Copy the lines exactly. Begin at the first line of the data and stop after the line with "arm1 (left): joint".

*Data extracts*
↓

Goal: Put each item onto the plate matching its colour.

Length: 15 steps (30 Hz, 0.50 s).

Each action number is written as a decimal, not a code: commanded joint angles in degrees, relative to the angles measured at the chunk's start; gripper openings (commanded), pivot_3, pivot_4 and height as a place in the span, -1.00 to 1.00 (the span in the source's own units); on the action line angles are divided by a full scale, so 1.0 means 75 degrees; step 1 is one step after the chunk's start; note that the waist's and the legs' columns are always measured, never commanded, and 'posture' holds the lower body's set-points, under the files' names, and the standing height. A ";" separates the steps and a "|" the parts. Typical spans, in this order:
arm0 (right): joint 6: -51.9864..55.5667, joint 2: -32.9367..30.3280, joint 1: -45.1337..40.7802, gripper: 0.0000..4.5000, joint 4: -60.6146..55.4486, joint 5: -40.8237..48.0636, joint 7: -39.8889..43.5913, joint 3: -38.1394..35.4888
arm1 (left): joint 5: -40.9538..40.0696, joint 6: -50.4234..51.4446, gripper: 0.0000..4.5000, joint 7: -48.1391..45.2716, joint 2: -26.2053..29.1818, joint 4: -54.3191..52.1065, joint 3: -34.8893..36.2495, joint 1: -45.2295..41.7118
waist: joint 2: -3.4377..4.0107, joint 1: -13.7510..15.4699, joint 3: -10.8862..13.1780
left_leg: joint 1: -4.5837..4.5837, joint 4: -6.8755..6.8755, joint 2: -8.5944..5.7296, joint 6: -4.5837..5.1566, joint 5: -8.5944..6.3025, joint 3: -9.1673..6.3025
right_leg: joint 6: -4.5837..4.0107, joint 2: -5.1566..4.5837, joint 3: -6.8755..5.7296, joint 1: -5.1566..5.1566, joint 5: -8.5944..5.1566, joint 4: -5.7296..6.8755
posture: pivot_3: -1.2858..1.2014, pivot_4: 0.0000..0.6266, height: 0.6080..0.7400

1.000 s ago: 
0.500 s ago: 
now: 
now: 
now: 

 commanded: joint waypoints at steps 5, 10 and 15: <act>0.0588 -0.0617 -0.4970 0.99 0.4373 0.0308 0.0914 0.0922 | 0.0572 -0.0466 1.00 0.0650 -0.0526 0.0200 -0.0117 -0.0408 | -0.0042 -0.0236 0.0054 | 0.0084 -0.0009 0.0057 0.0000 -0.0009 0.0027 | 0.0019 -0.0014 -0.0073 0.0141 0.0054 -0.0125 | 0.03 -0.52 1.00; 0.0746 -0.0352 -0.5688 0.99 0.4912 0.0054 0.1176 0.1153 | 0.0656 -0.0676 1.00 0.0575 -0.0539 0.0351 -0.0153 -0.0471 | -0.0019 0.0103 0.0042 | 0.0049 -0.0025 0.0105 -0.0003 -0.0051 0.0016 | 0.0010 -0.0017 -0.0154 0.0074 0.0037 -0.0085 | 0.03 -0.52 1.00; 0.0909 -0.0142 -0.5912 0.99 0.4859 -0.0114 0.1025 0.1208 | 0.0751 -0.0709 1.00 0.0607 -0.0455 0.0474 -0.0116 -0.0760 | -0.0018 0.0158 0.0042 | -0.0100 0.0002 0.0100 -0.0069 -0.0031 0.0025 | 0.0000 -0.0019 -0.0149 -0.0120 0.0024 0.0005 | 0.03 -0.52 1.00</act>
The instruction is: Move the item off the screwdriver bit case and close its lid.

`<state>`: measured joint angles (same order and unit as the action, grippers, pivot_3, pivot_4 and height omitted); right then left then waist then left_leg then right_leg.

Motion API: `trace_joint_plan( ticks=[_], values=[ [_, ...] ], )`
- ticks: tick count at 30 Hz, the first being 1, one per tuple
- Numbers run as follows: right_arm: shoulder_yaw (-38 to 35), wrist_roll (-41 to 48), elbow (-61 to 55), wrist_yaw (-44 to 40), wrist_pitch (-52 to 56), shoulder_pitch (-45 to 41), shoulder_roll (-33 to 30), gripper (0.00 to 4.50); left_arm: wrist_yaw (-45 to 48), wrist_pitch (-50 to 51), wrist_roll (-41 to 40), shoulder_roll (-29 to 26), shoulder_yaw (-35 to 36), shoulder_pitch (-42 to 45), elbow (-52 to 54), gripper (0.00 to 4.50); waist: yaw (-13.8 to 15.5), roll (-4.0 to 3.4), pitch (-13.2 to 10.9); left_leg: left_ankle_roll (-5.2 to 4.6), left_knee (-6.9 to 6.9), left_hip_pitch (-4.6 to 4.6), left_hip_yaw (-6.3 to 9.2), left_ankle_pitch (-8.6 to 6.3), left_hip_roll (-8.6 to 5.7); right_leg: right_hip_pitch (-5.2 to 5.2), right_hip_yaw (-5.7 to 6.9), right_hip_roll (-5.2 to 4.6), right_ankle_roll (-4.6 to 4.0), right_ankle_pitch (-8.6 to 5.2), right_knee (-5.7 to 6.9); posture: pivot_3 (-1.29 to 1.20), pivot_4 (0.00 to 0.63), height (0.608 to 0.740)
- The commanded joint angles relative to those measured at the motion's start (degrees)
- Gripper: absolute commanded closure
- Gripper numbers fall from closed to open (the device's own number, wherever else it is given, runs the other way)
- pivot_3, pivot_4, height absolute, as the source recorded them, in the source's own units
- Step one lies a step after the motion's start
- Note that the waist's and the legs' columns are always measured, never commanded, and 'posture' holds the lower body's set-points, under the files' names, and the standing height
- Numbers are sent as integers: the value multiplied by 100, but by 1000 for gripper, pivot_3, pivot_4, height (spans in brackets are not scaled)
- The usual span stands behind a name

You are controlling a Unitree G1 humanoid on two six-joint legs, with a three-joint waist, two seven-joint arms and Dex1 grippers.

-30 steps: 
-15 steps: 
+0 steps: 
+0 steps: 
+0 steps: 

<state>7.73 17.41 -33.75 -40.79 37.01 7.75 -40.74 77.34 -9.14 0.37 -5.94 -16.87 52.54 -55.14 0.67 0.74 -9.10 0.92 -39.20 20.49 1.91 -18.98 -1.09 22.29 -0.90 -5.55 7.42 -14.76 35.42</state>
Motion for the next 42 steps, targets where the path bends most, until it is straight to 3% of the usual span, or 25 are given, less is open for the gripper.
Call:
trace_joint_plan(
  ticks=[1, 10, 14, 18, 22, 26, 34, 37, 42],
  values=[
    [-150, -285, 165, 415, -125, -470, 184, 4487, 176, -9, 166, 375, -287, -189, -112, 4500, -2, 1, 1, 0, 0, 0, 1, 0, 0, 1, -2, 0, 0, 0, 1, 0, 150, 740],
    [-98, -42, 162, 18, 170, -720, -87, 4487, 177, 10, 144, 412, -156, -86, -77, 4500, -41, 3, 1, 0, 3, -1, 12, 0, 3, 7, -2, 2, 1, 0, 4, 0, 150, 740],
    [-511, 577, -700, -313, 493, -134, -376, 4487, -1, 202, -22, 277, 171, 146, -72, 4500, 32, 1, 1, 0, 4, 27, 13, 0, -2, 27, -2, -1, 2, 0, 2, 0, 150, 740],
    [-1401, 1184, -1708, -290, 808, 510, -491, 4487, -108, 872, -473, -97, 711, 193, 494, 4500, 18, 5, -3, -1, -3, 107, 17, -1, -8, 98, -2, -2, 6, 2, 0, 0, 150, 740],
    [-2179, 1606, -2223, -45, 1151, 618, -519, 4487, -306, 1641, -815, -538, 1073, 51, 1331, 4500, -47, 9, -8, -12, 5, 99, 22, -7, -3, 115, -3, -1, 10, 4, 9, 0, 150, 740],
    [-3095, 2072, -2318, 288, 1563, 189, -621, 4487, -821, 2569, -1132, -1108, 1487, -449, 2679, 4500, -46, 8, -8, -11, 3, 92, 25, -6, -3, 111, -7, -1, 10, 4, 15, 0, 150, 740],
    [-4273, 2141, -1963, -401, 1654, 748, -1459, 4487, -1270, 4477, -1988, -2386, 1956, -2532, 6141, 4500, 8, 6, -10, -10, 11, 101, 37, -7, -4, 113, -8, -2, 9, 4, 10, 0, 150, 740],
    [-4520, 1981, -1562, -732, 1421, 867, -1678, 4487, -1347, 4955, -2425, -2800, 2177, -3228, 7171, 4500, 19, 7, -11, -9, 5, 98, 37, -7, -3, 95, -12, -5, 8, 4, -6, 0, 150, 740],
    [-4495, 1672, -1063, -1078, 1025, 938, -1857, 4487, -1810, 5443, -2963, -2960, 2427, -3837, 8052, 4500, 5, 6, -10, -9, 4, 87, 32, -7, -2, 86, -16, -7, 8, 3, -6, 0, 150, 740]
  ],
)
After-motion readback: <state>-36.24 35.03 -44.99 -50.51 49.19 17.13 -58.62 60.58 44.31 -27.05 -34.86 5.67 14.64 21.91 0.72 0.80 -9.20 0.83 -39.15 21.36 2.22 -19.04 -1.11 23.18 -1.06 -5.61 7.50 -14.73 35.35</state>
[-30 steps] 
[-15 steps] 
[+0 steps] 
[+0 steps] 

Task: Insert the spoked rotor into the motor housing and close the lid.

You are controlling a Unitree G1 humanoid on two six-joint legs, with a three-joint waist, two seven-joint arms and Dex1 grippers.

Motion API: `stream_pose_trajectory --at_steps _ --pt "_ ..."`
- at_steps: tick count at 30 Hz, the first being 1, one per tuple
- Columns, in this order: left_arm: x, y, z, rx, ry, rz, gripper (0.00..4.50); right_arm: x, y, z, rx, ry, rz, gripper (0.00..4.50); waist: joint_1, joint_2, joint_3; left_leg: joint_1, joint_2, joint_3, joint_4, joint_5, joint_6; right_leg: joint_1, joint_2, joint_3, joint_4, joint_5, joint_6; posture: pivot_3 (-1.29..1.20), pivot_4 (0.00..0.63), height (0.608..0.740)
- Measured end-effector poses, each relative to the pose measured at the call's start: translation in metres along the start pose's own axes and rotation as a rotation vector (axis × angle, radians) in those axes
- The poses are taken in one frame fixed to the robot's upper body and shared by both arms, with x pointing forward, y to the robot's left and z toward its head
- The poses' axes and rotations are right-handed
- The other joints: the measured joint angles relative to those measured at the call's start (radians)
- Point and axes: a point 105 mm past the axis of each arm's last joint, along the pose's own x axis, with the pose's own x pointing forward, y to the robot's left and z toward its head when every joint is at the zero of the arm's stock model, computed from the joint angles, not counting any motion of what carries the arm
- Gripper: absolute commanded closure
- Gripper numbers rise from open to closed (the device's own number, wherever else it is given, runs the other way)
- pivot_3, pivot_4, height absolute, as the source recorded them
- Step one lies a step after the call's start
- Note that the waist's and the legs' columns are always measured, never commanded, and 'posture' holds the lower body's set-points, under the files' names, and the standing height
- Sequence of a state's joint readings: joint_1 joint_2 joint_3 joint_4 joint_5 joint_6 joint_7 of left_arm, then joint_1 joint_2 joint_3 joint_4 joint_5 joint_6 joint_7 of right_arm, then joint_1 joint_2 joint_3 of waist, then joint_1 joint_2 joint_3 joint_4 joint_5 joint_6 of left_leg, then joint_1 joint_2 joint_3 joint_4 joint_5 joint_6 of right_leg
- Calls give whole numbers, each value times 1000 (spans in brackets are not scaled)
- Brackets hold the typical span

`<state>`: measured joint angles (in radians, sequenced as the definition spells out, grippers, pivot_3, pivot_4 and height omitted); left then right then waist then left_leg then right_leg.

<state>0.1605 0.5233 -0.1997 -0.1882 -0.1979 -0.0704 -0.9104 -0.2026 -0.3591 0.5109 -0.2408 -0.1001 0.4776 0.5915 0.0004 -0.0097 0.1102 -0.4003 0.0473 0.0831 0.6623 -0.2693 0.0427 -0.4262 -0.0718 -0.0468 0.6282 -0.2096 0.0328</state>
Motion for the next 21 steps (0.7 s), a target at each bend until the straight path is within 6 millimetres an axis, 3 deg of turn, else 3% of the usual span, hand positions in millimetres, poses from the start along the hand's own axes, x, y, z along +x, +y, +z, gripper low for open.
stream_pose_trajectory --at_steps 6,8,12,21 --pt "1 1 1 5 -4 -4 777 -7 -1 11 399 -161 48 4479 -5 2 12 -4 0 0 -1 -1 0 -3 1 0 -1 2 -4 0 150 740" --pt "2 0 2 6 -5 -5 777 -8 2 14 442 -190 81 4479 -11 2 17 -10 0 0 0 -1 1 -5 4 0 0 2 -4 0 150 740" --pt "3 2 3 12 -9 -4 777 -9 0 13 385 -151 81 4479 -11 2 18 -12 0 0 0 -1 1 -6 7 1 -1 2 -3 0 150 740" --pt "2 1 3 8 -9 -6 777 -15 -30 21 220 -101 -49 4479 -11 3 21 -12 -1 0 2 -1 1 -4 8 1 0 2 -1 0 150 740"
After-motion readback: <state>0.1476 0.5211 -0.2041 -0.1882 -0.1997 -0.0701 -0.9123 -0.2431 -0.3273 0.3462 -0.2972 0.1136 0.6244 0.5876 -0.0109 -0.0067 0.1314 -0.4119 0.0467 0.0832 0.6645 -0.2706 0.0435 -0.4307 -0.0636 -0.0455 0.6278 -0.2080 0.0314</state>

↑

*Answer space*
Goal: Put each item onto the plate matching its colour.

Length: 15 steps (30 Hz, 0.50 s).

Each action number is written as a decimal, not a code: commanded joint angles in degrees, relative to the angles measured at the chunk's start; gripper openings (commanded), pivot_3, pivot_4 and height as a place in the span, -1.00 to 1.00 (the span in the source's own units); on the action line angles are divided by a full scale, so 1.0 means 75 degrees; step 1 is one step after the chunk's start; note that the waist's and the legs' columns are always measured, never commanded, and 'posture' holds the lower body's set-points, under the files' names, and the standing height. A ";" separates the steps and a "|" the parts. Typical spans, in this order:
arm0 (right): joint 6: -51.9864..55.5667, joint 2: -32.9367..30.3280, joint 1: -45.1337..40.7802, gripper: 0.0000..4.5000, joint 4: -60.6146..55.4486, joint 5: -40.8237..48.0636, joint 7: -39.8889..43.5913, joint 3: -38.1394..35.4888
arm1 (left): joint 5: -40.9538..40.0696, joint 6: -50.4234..51.4446, gripper: 0.0000..4.5000, joint 7: -48.1391..45.2716, joint 2: -26.2053..29.1818, joint 4: -54.3191..52.1065, joint 3: -34.8893..36.2495, joint 1: -45.2295..41.7118

The exercise requires nothing more than what has been given.